Amanda ridacchiò. «Adoro questa città, e il minimo che possa fare è percorrerne un bel tratto a piedi», gli rispose, riponendo il biglietto nella borsa.

«Allora è deciso. Lunedì alle sedici. La aspetterò proprio qui, su questa panchina.»

La ragazza non riuscì a non sorridere. «Grazie ancora per l'invito.»

«Grazie a lei per aver accettato.» L'uomo tornò a guardare l'orologio. Erano appena passate le diciotto. «Adesso mi scusi, ma devo proprio andare. Il lavoro mi chiama.»

Si alzarono entrambi e Amanda non resistette all'impulso si chiederglielo. «Di cosa... di cosa si occupa, nello specifico?»

«Mi sono specializzato in malattie neurodegenerative», rispose lui dopo qualche istante, mentre si rassettava la giacca.

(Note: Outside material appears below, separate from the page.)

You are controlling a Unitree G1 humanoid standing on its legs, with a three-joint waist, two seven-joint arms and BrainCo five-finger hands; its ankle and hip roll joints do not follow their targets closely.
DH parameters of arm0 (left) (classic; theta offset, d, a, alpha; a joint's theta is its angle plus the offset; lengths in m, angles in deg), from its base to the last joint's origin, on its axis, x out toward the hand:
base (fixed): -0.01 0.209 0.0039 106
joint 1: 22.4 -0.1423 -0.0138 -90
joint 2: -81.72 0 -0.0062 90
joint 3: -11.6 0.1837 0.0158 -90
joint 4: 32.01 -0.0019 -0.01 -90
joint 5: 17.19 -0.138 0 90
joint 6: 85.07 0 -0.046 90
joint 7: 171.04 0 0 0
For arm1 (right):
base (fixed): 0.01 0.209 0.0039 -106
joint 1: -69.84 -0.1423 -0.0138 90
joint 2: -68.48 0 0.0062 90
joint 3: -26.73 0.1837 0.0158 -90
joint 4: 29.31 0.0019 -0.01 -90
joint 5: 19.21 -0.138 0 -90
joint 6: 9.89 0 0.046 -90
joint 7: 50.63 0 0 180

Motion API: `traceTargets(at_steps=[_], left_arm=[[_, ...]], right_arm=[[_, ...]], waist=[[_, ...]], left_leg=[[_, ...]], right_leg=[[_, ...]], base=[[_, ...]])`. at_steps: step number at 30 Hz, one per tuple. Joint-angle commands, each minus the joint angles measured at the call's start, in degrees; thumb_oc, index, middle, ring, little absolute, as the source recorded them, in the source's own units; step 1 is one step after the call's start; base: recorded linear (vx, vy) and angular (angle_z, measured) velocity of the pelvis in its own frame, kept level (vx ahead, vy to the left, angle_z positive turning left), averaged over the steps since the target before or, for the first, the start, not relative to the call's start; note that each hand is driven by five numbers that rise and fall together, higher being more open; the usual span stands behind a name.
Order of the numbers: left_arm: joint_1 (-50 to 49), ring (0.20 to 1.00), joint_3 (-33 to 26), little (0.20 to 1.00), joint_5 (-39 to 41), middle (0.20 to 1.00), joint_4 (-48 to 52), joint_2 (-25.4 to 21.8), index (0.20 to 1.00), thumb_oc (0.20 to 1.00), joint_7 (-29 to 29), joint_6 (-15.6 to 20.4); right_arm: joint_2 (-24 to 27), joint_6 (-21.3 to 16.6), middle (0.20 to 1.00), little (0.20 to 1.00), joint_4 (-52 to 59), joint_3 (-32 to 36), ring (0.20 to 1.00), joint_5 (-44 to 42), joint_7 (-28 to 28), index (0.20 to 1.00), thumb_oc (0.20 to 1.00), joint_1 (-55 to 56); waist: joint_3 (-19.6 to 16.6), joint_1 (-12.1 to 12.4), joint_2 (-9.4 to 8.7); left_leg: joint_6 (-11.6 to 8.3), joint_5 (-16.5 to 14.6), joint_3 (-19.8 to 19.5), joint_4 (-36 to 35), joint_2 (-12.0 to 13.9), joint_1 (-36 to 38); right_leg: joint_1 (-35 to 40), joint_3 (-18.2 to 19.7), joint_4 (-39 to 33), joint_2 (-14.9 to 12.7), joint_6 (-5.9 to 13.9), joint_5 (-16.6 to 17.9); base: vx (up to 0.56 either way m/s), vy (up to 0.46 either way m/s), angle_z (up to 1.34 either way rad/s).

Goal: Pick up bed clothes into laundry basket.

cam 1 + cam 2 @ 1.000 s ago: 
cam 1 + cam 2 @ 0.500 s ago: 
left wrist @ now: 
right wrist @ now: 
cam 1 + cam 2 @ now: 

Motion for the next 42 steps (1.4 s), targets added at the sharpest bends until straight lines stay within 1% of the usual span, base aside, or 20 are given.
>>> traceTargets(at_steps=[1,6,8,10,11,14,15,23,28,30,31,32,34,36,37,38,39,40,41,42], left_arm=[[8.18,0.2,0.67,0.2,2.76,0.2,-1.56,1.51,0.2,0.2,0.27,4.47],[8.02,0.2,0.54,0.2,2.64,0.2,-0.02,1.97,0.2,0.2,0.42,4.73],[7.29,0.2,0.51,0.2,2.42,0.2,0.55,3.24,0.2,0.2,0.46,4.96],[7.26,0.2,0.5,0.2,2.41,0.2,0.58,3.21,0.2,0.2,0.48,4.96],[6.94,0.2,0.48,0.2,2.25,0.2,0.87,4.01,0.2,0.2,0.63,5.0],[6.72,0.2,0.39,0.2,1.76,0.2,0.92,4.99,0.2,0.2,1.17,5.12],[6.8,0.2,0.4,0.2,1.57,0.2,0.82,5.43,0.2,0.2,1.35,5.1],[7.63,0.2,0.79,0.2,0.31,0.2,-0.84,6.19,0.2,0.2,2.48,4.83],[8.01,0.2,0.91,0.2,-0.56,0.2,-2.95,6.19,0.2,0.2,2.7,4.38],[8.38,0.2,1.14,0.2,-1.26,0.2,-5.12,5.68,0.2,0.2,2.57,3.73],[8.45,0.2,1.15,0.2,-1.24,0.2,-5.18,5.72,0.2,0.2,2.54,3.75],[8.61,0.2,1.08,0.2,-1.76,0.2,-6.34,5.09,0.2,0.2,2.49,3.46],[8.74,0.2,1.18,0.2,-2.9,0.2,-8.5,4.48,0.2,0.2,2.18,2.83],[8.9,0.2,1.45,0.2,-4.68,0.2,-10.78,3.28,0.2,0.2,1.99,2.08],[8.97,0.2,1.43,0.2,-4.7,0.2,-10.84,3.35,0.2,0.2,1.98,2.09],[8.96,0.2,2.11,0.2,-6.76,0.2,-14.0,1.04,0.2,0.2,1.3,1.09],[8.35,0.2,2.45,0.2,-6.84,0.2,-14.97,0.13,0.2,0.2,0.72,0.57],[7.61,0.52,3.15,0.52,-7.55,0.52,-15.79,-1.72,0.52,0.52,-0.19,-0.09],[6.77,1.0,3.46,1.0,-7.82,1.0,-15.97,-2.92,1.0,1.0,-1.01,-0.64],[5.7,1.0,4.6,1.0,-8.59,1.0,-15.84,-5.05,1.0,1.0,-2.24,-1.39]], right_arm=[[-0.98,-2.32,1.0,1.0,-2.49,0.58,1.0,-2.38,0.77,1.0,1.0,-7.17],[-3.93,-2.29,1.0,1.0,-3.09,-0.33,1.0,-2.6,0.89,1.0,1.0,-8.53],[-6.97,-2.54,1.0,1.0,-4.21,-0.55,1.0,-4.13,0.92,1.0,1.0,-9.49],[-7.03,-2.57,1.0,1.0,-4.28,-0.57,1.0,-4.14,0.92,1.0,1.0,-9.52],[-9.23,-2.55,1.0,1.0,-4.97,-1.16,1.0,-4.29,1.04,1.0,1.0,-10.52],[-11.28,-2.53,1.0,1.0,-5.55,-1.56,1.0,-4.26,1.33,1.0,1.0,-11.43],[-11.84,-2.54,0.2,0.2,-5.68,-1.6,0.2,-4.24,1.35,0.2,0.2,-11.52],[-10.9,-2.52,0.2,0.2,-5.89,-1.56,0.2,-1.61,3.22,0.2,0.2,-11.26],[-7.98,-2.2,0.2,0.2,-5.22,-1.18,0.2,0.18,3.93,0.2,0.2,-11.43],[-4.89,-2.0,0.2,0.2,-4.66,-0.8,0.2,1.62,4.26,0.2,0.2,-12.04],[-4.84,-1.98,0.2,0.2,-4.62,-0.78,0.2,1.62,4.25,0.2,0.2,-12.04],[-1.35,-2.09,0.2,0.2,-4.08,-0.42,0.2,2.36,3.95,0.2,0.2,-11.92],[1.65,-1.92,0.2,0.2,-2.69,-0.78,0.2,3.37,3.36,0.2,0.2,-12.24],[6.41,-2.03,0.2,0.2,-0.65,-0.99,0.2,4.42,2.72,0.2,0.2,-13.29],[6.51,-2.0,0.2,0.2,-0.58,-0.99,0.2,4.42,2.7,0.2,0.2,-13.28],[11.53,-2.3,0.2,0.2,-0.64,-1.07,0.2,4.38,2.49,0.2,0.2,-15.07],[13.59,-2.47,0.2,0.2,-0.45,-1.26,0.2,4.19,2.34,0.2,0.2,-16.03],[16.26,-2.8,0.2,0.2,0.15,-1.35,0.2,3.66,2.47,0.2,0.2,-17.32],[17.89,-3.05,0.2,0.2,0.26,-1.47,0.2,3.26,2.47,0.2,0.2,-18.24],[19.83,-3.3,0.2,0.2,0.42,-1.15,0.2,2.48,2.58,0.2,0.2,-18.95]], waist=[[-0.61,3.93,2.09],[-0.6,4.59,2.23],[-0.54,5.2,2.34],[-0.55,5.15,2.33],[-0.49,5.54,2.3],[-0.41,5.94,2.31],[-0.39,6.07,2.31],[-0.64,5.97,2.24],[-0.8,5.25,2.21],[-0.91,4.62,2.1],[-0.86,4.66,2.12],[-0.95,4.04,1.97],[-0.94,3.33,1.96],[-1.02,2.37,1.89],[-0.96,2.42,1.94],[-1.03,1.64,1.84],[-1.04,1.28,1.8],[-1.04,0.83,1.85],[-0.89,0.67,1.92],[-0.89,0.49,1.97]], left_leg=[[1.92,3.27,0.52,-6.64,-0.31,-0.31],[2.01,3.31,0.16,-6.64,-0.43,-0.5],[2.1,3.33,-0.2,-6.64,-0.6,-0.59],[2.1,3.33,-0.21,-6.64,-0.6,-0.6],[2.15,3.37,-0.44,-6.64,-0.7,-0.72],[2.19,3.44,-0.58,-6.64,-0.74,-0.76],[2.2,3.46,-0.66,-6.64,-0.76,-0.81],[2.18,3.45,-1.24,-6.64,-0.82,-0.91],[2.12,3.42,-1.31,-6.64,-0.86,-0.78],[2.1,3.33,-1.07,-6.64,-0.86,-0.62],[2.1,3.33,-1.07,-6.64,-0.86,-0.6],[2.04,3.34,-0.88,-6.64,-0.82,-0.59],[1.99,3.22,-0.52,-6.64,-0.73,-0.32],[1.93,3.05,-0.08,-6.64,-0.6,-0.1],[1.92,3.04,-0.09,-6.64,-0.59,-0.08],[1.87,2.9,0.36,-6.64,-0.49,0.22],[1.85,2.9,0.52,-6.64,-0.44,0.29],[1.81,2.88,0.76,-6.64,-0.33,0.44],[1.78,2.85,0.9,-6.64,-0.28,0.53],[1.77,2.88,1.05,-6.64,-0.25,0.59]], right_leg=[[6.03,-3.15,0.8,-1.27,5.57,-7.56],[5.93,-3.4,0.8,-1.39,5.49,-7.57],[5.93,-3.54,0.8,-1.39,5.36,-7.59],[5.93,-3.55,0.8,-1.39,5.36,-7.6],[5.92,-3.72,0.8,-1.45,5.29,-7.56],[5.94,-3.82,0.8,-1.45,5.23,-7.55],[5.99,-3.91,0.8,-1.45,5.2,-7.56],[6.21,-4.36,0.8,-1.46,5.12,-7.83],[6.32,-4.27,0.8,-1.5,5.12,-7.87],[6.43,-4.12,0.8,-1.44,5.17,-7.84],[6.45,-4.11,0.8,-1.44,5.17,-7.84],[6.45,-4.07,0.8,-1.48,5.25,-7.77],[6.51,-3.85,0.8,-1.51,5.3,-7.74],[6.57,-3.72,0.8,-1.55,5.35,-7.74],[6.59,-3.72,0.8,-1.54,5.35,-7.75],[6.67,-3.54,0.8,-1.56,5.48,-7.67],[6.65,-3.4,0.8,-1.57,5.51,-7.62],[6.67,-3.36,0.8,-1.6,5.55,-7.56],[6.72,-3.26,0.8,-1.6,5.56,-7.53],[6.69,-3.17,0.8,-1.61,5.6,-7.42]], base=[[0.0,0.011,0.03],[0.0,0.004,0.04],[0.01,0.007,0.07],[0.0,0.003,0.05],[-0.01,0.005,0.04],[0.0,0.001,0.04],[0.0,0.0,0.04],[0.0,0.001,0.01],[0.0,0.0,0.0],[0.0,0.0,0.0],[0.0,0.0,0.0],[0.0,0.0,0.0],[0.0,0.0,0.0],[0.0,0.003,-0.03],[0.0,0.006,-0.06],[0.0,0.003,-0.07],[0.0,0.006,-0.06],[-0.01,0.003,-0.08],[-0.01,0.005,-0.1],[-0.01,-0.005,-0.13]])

Amanda rimase senza fiato. «Non dev'essere facile.»

«Non lo è mai, in effetti. E mai ci si abitua, soprattutto nei casi più disperati. Ma se è per questo, credo fermamente che la neurologia sia la disciplina più stimolante e affascinante che esista.» Le porse la mano. «A presto, Amanda. È stato un piacere.»

Amanda gliela strinse, ancora stordita dalle sue ultime parole, da tutta la passione trasudata in esse. «Anche per me. A presto, Federico», farfugliò, le gambe tremanti. Quella sua rivelazione le aveva fatto venire la pelle d'oca.

Non appena lo vide saltare in sella alla sua moto, si voltò e si apprestò a raggiungere l'hotel, che fortunatamente si trovava a pochi passi dalla libreria.

Scosse la testa, quindi riestrasse il biglietto che lui le aveva donato. Lo accarezzò con il palmo della mano, la bocca piegata in un sorriso. Inutile dire che non stava più nella pelle.